この恋に名前がついた日
結婚指輪をつけてるかつけてないかをじろじろ見てしまうのって、みんな経験があると思う。
3年前のプラトニックラバーとは、今は親友だ。
もう6年越しの彼女とついに結婚した話を聞いた時は、もう手の届かないところに置いてかれてしまったと思ったのも2年前になる。
最近とある仕事で久しぶりに彼に会った。
人前に出る仕事を気にかけて、既婚者であることは公にしていないために普段指輪はつけてないのだけど、このコロナで在宅ワークにでせっせと制作している彼は、この時期だからか改めて指輪をつけていた。
そりゃそうだ、この時期じゃないにせよだって結婚して2年も経てばいろんな状況が変わるもの。
そうやって、いつだって彼に先を越されては置いてけぼりにされ、ずっと近くにいるようで埋まらない距離を感じると、言えない物寂しさが私にはある。経験も愛も未来も。言わなくてもわかってる「友情」を信じているし、誰がみても大の仲良しである事実が、彼と友達として一緒にいることを許されている。そんな気分だ。
お互いをよく理解しあっているから、奥さんや彼氏のことは普通に話すし、「よろしく伝えてねって伝言預かってきたよ」なんて会話もできる。
私たちは「好き」「会いたい」という言葉はもう二度と囁けない、囁かないくらい、清々しい。今の関係はあの時、一生の仲良しでいることを約束して駆け落ちしなかっただけのことはあるくらい価値ある友情だから。
自分しか知らない彼だと思ってたのに、それよりもっと知っている相手がいることに恐怖心を感じることはないけれど、でもきっと、奥さんには見せない友情だからこその顔やテンションや言葉や愛があると思ってる。
結婚と恋は違う。
3年前、完全に私たちは恋に溺れていた。出張の多い彼は毎日電話をくれた。些細なことでも連絡をくれて、面白いものはどんどん共有し、二人しか知らないことをたくさん増やしていった。
でもセックスはしない。
私はセックスするまでの止められない情熱を味わうのがたまらなく好きなのに対して、彼は超がつくほどの潔癖。シールの裏の黄色い部分に毛がついてるのが嫌で、シールが触れない、という不思議なエピソードも持つほどなので相当だ。

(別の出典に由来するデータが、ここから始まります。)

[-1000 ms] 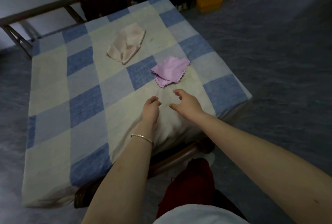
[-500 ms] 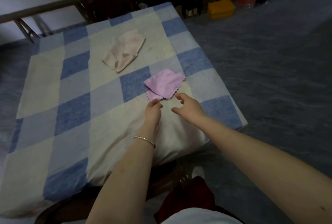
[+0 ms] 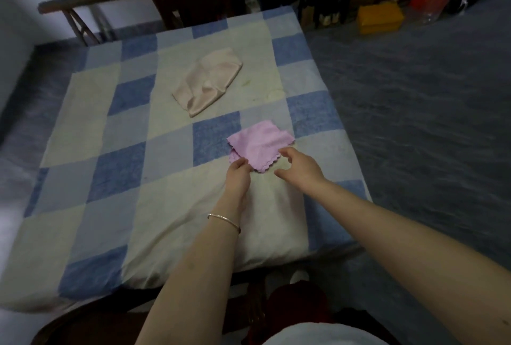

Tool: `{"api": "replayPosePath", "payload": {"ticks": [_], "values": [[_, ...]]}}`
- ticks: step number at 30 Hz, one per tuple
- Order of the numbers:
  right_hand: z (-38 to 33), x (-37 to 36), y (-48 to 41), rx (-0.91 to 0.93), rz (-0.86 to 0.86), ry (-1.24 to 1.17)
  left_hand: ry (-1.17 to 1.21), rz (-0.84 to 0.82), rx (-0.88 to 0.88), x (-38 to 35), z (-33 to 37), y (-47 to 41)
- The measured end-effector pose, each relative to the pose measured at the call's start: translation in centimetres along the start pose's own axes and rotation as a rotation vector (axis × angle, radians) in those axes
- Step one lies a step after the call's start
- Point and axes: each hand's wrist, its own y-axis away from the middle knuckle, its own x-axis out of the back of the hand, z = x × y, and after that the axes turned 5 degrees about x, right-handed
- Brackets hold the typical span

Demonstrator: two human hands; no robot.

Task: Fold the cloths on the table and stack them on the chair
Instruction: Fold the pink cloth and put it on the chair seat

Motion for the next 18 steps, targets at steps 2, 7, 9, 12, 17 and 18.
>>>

だから彼とはキスまで。たった一度だけ、内緒で朝からディズニーランドへ遊びに行った帰り、帰らず二人で泊まったビジネスホテルで、セックスを断られたことがある。その夜私は嫌われたと思ったけど、翌日彼は普通にキスしてくれて、一緒に笑ゥせぇるすまんを見た。先に彼はホテルを出るときもキスしてくれて、その後もちゃんと電話をくれた。
数週間経って、この気持ちは何かを考え始める。
好きと言えば浮気になる。浮気には、少なからず責任を持たなければいけないから、私たちのことではない。それに、私はもともと彼を、奥さん(当時は彼女)から横取りする気はさらさらない。
でも好きだしあなたに恋してることを言った。僕もそうだと言った。
本意とは違うかもしれないけど、いわゆるこれもプラトニックラブだと言うことを調べてみて知ったので、初めての単語を教えてあげると、彼はすっと納得した。
言葉の力はすごい。二人の気持ちに名前がついた日だった。
でも私たちはいろんなところへ出向く仕事柄の上、不治の恋愛至上主義を生き抜く性質にあるから、少しずつ名のある恋心を冷ましていった。寂しいけど、それで良かったのだ。
冷めて半年、それでも彼は普通だった。いつの間にか好きとは言わなくなってしまって、なかなかデートしてくれなくなったけど、それでもやっぱり心の絆は誰にも邪魔されず、大親友と言えるものになって今がある。
誰にも言えなかったけど、大好きな彼。
今でも大好きで、趣味やヘイトが一緒。
だからプラトニックラブにたどり着いた二人は、とても純粋で厄介なのだ。